Cada dia que passava, eu ficava mais atarefada. Depois de por um cachorro de relâmpago para fazer o trabalho sujo para mim, recebi inúmeras missões semelhantes; achei que estava na hora de mudar. E essa foi uma das raras vezes que me obriguei a mostrar a cara para sociedade em plena luz do dia. Perto das quatro, sai em direção ao centro. Na rua, crianças brincando, cachorros passeando, gatos fuçando latas de lixo nos becos. As pessoas seguravam os braços de seus filhos quando me avistavam, tentando protege-los de mim por um motivo que nem Jashin sabe. Dou de ombros quando percebo. São tão membro daqui quanto eles, tenho o dever de dar a minha não vida pela segurança deles, e é com repúdio que me agradecem. Não é bem do meu feitio dar importância aos mortais, mas algo realmente estava me incomodando. Tentei deixar aquilo de lado por enquanto. Olhando o céu claro, percebia tufos brancos distribuídos aleatoriamente, tomando diferentes formas conforme eram empurradas pelas correntes de ar quente.
Um solavanco me jogou ao chão e saquei minha foice imediatamente, encostando a lâmina na garganta do indivíduo. Foi um gesto automático, percebi o quão tensa eu estava quando vi o reflexo dos castanhos intensos e o semblante agressivo refletido na face escarlate da arma.
— E-ei, calma, garota. — Um rapaz qualquer usando uniforme de chunnin estava pálido e com os olhos arregalados.
Como de costume, eu não disse nada. Apenas levantei, ignorando a mão estendida dele. Fingi não ter acontecido nada e passei por ele como se não estivesse ali. O garoto ficou estupefato, observando eu me afastar. Poderia jurar que vi um monte de interrogações rodopiando na cabeça dele.
Após alguns minutos de caminhada e negação total da existência humana, finalmente cheguei ao meu destino. Já nem havia mais notado quaisquer almas que estivesse por perto, guardas, moradores e etc. Aquele ponto da cidade era bastante movimentado. Ergui a cabeça, colocando a mão na testa para aparar a luz do sol. O prédio era bem alto. Uma arquitetura moderna e conservadora ao mesmo tempo, com o símbolo Ho em vermelho enorme bem no centro. Passei pela porta principal, seguindo para as escadas. No andar de cima, haviam quadros de figuras importantes da vila e um espelho. Observei por um instante meu reflexo. O cabelo estava novamente cheio de fios soltos que teimavam em ficar fora do lugar, dando aspecto bagunçado. Minha blusa sem mangas e gola alta estava impecavelmente branca. Uma vez ouvi que gostava dessa cor para anunciar quando eu terminava de trucidar algum inocente. Essa gente inventa cada coisa... dei uma olhada em mim mesma e encarei meus olhos. Estavam escuros hoje, apesar do ambiente estar razoavelmente iluminado, orbes negras jaziam por trás de minha franja desarrumada. Pareciam sem fundo, coberto por uma sombra que nem sempre estava alí.

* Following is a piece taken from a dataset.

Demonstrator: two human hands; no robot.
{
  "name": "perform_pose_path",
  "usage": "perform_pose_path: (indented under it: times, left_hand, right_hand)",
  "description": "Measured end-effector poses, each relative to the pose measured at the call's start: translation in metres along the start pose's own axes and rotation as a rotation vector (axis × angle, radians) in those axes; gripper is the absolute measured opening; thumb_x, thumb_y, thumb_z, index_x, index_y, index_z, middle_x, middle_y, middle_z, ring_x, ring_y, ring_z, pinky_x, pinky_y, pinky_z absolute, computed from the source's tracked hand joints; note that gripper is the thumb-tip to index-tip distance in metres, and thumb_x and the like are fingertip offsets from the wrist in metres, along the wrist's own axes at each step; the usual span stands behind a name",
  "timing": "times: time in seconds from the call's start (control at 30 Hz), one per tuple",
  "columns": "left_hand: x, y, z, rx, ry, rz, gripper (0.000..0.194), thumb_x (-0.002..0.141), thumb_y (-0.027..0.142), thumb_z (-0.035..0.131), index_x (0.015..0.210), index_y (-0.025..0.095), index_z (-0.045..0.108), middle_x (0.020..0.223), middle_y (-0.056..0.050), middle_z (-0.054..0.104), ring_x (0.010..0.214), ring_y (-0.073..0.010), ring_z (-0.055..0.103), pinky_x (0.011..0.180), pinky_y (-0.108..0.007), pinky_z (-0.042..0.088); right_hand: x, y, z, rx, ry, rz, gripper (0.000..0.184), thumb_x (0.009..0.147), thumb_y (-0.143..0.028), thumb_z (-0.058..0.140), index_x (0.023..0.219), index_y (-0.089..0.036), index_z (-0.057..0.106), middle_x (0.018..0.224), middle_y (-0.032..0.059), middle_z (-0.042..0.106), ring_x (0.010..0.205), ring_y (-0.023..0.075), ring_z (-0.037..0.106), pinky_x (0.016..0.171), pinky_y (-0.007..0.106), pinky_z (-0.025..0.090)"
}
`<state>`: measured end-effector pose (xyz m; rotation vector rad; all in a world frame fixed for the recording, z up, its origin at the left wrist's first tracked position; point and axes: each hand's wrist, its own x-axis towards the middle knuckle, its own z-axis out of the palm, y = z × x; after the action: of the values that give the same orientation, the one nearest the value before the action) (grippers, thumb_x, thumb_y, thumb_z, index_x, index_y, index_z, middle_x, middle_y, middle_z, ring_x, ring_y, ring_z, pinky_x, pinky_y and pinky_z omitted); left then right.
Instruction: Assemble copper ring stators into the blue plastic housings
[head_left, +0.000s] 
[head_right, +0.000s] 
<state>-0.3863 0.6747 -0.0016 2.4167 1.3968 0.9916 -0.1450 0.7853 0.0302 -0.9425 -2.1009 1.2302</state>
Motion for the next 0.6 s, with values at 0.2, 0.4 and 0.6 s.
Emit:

— Posso ajudar? — Uma voz exageradamente melódica surgiu atrás de mim.
Era uma moça que trabalhava no prédio, sempre era simpática demais comigo não sei porquê. Eu nem me lembro o nome dela, só sabia pela voz e pelo cheiro doce que exalava.
— Vim ver o Hokage. — Respondi.— Já sei onde fica a sala. — Me adiantei, assim não ia ter que dar brecha para conversa fiada.
Me retirei em seguida e ela ainda chamou.
— Você é a moça Yuzu, não é? O Hokage já está esperando! —
Já de costas, olhei discretamente por cima do ombro apenas para ela saber que eu ouvi e não precisar mais falar. Alguns andares acima, cheguei ao corredor da sala do Hokage. Era amplo, paredes vermelhas, três janelas grandes com vista para os fundos de Konoha, vasos com plantas adornavam a extensão. Porém para minha insatisfação, parecia um formigueiro, gente entrando e saindo, esgueirando-se ao passar por mim, para não ser pego sem querer pelas minhas lâminas. Caso contrário, eu não precisaria sair para procurar oferenda. Uma pena eu ter que honrar minha palavra. Ceifar vidas que não merecem pisar nessa terra. Jashin nunca reclamou das almas sujas que mandei para ele e continuará assim até que diga o contrário ou alguém me der motivo o suficiente.
Fui até o escritório e bati com o nó dos dedos três vezes e aguardei uma resposta.